Eater just named their picks for NYC’s best sushi restaurants and we technically have two out of the 31; technically because one of the restaurants named is Sugarfish, though they listed the Flatiron branch of this Los Angeles-based chain instead of the SoHo location at 202 Spring St (corner Sullivan). We’ll take it anyway! Their other pick is the impeccable Sushi Izumi at 135 Sullivan (just above Prince), which is a perfect ten counter seat jewel box of an omakase restaurant, owned by the chef and sake sommelier Hirohisa Hayashi, whose namesake restaurant Hirohisa just a few feet away at 73 Thompson is also a delight and quite honestly deserved to be on Eater’s list too. (Eater)

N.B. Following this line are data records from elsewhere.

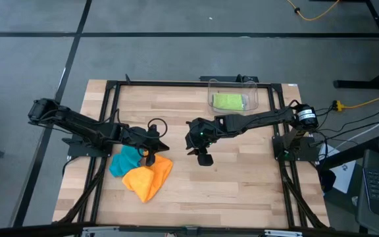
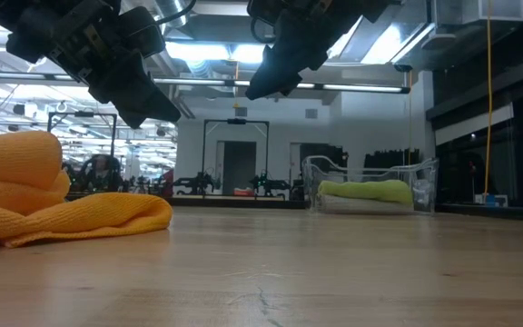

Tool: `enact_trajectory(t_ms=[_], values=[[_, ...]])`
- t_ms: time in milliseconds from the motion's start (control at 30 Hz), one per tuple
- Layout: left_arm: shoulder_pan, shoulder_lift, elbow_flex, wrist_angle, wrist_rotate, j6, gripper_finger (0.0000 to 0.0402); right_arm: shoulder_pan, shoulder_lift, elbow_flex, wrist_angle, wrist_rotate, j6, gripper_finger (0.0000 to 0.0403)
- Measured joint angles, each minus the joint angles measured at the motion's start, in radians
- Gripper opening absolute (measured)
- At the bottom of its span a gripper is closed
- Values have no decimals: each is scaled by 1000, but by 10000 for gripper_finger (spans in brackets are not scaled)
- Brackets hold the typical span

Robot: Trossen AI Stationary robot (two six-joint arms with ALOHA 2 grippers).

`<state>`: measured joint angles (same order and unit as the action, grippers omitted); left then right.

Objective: Fold microfiber towels
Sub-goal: Fold the orange microfiber

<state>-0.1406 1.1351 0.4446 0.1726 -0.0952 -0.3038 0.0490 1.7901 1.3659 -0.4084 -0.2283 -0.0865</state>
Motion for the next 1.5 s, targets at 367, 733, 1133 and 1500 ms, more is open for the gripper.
enact_trajectory(t_ms=[367,733,1133,1500], values=[[0,0,0,0,0,0,9,0,0,0,0,0,0,117],[0,0,0,0,0,0,9,34,2,2,47,56,29,117],[0,0,0,0,0,0,9,118,109,1,42,220,162,117],[0,0,0,0,0,0,9,127,138,1,108,220,153,117]])
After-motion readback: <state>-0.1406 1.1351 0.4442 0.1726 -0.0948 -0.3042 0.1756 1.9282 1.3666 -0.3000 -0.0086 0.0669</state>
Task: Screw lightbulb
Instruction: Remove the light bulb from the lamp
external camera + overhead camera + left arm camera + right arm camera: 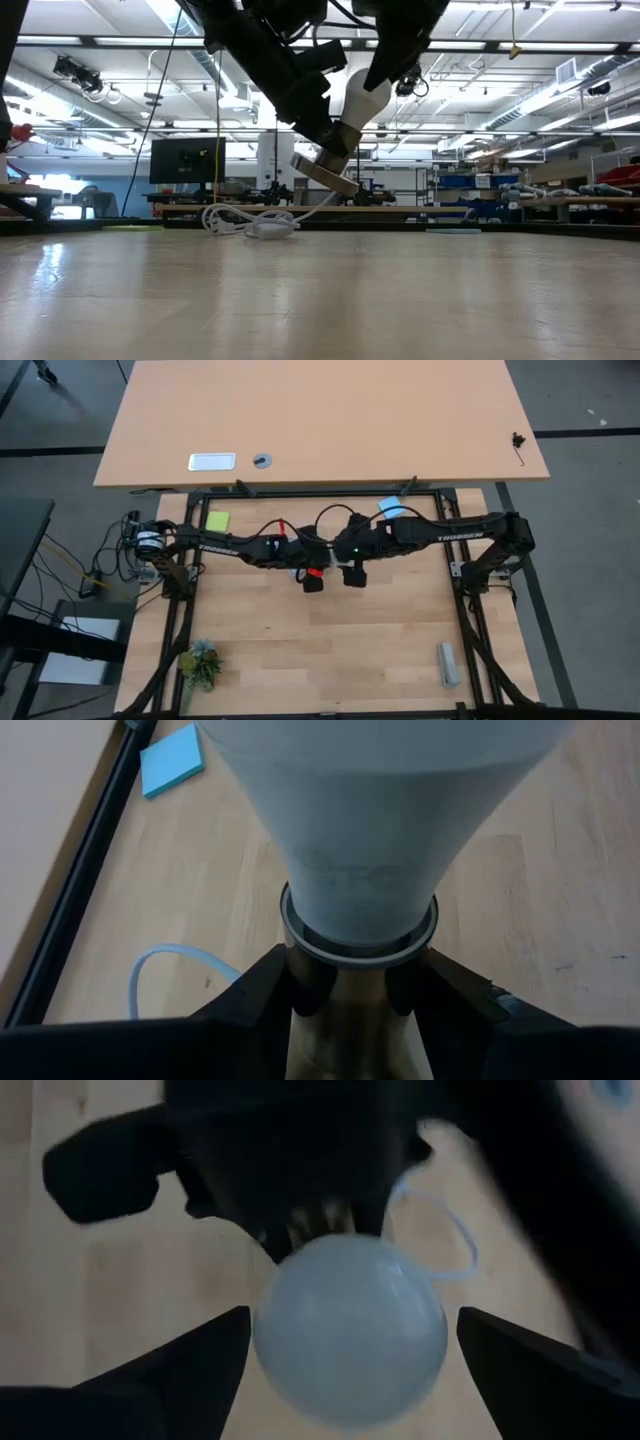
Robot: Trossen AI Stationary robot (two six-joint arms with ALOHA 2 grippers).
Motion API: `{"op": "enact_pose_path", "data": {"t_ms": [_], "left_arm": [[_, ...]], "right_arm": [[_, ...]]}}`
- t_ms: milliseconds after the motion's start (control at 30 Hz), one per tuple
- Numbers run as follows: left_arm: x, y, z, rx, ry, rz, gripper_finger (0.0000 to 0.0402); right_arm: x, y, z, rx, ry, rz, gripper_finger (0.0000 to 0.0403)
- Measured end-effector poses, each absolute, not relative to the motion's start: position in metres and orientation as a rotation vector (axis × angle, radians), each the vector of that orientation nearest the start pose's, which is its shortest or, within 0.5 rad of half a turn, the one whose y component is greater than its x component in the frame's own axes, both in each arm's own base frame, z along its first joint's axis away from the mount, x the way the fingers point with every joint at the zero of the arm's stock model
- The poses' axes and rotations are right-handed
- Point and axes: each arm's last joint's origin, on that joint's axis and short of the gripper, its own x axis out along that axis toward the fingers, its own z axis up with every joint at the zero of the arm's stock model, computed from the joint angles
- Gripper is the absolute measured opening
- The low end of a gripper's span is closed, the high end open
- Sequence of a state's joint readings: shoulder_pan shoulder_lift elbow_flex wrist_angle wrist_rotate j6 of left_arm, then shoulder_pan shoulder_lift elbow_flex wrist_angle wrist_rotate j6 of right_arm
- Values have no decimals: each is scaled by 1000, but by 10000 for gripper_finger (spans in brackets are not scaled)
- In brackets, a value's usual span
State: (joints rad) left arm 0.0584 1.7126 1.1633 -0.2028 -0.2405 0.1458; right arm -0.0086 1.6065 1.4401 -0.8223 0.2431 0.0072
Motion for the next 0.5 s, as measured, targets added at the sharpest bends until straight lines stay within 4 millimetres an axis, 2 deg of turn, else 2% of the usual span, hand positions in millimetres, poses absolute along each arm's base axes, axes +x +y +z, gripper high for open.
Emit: {"op": "enact_pose_path", "data": {"t_ms": [233, 367, 500], "left_arm": [[367, 28, 223, 206, 769, 231, 162], [367, 28, 223, 195, 769, 235, 162], [367, 29, 222, 195, 770, 236, 162]], "right_arm": [[332, -16, 306, 215, 951, -359, 357], [337, -25, 301, 307, 944, -373, 358], [340, -30, 297, 328, 949, -378, 345]]}}
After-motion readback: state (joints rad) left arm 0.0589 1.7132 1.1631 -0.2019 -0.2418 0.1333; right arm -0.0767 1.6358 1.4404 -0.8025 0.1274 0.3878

This Curbed piece about the twilight of the 79th Street Boat Basin‘s liveaboard community, which will be evicted and may never return after the imminent multi-year renovations is quite moving; most residents are senior citizens who have been there for at least two decades, many have raised children there, and may have to leave the Upper West Side altogether. (New York Magazine)
Gothamist has a pretty comprehensive look at the MTA’s new R211 subway cars from Kawasaki Rail Car Inc, which should all arrive and hopefully up and running in about a year. The R211s will have wider doors for faster boarding, improved interior signage and lighting, and new signal technology that should mean faster times between stations. (Gothamist)
The Atlantic‘s recent Pulitzer Prize-winning science writer Ed Yong explains three simple variables to understand how the vaccines and the Covid-19’s new super-transmissible variants interact. It’s an easy read, despite the technical topic but the TL;DR is: the vaccines are working but we’re probably going to need boosters, the variants are pummeling the unvaccinated, and our long term safety requires vaccinating more people.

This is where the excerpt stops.